• Description of the task
Look below for the line holding "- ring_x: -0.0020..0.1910" and the line holding "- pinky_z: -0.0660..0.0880". Transcribe exactly those lines and all lines between them, nothing more.

• Data section
......

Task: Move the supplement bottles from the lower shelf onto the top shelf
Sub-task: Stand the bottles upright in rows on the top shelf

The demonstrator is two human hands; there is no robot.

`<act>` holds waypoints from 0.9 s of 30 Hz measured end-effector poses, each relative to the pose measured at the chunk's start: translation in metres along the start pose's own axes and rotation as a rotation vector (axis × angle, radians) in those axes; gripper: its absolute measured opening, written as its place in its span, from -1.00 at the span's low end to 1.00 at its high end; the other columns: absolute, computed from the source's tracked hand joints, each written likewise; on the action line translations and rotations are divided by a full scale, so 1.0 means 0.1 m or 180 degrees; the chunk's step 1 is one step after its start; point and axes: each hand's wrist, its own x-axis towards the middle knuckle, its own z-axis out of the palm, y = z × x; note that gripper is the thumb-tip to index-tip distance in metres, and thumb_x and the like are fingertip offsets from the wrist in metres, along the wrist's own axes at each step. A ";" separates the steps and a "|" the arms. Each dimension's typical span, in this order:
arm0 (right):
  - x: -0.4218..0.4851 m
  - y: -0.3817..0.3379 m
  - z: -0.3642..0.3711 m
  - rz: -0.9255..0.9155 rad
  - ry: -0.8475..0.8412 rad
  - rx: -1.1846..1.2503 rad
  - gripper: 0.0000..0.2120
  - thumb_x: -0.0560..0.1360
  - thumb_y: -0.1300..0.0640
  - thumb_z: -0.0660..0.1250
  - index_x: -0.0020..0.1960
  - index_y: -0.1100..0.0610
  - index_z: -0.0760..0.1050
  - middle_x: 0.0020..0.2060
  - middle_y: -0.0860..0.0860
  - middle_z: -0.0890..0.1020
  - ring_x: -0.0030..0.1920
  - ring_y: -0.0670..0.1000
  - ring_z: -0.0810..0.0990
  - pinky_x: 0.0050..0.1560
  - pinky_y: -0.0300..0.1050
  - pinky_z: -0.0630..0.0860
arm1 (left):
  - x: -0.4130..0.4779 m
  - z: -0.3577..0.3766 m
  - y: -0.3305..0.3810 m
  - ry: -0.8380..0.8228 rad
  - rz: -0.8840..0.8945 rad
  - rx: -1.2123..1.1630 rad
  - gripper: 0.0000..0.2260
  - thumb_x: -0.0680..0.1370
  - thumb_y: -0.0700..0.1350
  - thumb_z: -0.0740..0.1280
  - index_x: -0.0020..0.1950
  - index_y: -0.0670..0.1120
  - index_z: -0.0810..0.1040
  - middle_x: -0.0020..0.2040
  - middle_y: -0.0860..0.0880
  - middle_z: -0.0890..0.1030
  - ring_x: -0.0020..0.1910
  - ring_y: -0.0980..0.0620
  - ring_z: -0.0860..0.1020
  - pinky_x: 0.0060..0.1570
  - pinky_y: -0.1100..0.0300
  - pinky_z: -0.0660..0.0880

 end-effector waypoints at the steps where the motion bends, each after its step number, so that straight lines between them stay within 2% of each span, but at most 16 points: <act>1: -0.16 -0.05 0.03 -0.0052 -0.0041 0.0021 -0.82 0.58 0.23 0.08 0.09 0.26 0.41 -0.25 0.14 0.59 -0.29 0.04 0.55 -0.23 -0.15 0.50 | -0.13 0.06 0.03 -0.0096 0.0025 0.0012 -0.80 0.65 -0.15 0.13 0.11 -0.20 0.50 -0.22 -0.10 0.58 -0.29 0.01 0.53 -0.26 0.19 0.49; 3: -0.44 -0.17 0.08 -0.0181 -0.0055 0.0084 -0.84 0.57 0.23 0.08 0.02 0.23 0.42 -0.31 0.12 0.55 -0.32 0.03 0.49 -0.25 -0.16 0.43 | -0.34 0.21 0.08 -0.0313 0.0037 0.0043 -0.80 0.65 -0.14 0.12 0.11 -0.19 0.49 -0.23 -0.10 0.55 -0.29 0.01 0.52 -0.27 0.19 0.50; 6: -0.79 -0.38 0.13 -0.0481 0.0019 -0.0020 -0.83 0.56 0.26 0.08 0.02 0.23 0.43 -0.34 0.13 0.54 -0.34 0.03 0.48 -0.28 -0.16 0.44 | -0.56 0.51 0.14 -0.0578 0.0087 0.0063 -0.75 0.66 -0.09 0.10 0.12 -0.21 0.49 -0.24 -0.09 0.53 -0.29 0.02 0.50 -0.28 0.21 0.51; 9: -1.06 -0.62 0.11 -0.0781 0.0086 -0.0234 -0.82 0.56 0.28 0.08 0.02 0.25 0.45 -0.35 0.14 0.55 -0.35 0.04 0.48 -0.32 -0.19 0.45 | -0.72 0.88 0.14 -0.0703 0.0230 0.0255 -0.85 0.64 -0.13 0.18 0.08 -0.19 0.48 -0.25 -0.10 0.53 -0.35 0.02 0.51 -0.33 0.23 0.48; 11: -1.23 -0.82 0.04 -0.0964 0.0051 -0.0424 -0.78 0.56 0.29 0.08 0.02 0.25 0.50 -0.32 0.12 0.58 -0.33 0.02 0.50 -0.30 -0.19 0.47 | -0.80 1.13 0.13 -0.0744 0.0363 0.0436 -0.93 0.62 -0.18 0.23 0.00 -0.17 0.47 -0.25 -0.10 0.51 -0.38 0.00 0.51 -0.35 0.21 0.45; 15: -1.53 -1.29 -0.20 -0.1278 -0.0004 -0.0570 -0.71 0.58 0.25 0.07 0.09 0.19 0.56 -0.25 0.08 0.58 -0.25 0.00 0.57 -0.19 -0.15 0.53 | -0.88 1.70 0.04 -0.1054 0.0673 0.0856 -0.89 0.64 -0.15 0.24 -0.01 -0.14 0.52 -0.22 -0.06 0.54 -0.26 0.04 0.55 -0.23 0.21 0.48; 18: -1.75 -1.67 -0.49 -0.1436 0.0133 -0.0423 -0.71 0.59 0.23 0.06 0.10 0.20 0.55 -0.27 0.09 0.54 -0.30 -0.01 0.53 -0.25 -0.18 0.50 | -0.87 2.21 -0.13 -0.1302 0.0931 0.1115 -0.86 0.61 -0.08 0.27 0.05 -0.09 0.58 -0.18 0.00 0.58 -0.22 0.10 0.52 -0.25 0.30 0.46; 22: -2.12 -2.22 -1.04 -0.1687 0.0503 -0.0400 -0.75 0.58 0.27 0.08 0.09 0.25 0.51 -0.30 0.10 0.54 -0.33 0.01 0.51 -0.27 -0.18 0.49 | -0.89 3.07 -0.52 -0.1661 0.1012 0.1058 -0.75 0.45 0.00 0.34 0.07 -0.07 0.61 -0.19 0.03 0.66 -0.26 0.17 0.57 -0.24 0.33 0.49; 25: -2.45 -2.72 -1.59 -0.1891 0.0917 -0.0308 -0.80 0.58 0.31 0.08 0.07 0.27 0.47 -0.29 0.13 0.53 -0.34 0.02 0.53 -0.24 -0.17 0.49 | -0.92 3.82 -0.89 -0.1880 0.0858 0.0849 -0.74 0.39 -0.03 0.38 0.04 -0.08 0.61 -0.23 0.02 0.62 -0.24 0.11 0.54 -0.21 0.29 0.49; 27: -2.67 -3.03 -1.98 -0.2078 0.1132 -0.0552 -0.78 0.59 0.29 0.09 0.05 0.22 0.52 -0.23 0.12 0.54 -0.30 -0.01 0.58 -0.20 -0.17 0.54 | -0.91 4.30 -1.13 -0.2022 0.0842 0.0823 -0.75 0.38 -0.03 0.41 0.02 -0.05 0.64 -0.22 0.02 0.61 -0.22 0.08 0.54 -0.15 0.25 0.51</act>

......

• Solution to this task
  - ring_x: -0.0020..0.1910
  - ring_y: -0.0980..0.0620
  - ring_z: -0.0860..0.1020
  - pinky_x: 0.0060..0.1570
  - pinky_y: -0.1100..0.0300
  - pinky_z: -0.0660..0.0880

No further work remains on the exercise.